TASK BRIEF :: Each line from the one holding "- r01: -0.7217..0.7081" to the last line below must be written out exactly, with no other output.

Stored dataset items:
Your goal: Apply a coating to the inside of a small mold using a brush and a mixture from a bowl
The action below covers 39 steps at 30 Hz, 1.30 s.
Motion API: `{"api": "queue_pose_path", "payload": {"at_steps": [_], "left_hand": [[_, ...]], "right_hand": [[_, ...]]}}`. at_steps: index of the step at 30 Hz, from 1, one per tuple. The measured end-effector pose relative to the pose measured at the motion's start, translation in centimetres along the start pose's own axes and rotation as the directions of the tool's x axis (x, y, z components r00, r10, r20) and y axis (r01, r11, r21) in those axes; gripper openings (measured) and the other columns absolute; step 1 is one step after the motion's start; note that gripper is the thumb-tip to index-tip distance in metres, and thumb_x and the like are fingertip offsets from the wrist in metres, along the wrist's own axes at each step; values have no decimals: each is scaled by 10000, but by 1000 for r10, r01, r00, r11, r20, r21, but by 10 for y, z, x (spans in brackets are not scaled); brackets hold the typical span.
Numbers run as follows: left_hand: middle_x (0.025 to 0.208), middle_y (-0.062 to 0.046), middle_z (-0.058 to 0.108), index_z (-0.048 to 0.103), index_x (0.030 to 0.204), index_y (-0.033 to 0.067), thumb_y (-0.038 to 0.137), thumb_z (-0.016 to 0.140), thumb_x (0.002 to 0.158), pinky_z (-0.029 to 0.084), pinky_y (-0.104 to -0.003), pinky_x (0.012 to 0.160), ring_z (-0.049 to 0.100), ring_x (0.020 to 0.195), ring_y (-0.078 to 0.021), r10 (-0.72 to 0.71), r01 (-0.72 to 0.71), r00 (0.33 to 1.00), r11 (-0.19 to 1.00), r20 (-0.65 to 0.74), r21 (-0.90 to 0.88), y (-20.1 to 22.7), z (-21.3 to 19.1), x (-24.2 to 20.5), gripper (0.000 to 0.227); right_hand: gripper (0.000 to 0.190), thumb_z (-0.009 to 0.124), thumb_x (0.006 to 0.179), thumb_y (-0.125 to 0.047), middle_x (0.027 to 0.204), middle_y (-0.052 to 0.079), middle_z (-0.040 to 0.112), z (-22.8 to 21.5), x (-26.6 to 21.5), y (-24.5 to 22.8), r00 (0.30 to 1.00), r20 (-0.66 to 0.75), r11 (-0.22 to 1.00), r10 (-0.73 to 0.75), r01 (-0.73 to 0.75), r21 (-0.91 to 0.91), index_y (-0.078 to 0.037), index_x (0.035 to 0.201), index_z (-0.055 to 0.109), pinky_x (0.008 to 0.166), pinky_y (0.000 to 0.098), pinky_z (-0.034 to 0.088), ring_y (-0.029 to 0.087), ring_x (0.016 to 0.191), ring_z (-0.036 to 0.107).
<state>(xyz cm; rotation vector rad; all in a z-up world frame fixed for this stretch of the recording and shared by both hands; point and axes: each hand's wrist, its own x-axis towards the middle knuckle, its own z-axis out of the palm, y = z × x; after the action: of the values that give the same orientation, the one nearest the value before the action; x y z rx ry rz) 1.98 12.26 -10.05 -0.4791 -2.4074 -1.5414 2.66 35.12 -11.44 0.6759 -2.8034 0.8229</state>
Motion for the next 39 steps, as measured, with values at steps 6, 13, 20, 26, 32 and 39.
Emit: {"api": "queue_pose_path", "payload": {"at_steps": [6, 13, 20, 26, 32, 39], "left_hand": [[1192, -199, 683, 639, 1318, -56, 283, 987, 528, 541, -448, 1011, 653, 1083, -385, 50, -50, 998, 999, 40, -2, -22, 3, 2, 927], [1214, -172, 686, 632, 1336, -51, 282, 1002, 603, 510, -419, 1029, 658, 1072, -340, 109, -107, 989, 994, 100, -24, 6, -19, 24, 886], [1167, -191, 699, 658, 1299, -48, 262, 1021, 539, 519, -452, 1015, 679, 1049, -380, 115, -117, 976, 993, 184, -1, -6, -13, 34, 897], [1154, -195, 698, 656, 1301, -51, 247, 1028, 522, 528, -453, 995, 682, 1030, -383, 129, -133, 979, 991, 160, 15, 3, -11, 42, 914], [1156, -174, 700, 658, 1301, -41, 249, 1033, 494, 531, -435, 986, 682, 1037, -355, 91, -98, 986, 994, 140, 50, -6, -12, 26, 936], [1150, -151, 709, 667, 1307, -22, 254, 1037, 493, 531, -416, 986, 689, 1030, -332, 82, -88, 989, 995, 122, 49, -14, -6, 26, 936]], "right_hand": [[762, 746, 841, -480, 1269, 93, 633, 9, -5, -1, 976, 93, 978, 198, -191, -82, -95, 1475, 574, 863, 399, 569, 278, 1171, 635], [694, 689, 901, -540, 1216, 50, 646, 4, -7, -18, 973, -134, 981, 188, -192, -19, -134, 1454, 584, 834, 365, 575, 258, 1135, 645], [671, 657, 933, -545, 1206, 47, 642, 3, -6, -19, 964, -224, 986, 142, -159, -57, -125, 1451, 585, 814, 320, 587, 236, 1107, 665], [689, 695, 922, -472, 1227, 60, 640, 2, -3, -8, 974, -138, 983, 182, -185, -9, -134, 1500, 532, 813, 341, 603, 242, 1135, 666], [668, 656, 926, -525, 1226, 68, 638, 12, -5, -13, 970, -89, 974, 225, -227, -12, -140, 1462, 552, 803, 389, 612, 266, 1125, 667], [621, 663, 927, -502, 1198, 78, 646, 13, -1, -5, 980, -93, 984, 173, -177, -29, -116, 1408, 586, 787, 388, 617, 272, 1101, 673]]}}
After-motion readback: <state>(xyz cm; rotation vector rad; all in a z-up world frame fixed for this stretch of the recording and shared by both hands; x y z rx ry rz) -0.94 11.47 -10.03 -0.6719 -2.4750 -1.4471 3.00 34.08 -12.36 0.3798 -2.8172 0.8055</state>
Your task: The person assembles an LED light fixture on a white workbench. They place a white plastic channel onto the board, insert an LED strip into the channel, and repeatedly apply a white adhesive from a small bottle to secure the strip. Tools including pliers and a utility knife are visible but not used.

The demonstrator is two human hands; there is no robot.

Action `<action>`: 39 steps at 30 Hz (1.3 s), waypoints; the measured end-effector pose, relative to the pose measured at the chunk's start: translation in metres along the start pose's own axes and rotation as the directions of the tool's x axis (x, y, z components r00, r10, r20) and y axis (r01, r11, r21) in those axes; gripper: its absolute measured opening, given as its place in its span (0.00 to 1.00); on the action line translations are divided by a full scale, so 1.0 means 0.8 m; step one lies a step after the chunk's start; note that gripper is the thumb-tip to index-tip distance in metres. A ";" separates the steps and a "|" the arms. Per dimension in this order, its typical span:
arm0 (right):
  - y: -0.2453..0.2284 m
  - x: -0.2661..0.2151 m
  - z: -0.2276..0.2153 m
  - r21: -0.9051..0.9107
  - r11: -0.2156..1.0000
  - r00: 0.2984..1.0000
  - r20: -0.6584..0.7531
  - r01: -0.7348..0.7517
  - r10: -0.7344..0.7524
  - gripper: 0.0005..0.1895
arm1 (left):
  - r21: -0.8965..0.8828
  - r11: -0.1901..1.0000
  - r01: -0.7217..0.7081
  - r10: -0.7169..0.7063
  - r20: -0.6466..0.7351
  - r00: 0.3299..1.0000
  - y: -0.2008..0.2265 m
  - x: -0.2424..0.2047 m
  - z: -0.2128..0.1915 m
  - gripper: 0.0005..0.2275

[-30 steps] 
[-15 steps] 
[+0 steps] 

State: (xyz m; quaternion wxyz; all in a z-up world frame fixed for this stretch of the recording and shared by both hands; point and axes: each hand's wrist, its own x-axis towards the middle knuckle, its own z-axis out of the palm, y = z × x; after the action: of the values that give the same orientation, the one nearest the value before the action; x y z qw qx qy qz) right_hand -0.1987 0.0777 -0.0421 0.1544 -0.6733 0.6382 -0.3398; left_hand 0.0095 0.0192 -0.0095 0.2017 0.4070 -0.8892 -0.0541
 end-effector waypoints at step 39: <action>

OUTPUT OF THE EXERCISE ::
  - r01: -0.7217..0.7081
  - r10: -0.7169..0.7063
  - r20: -0.6466..0.7351
  - r00: 0.3299..1.0000
  - y: -0.2008..0.2265 m
  - x: -0.2424..0.2047 m
  - z: -0.2128..0.1915 m
  - gripper: 0.0005..0.2275

[-30 steps] 
[-15 steps] 
[+0 steps] 

State: (xyz m; quaternion wxyz; all in a z-up world frame fixed for this stretch of the recording and shared by both hands; point and axes: each hand's wrist, its own x-axis towards the middle knuckle, its own z-axis out of the palm, y = z × x; after the action: of the values that give the same orientation, the one nearest the value before the action; x y z qw qx qy qz) right_hand -0.1987 0.0777 -0.0421 0.1544 -0.6733 0.6382 -0.3398; left_hand 0.0095 0.0192 -0.0095 0.2017 0.4070 -0.8892 -0.0541
 end-effector waypoints at step 39: <action>

What was asked for in the exercise is now done.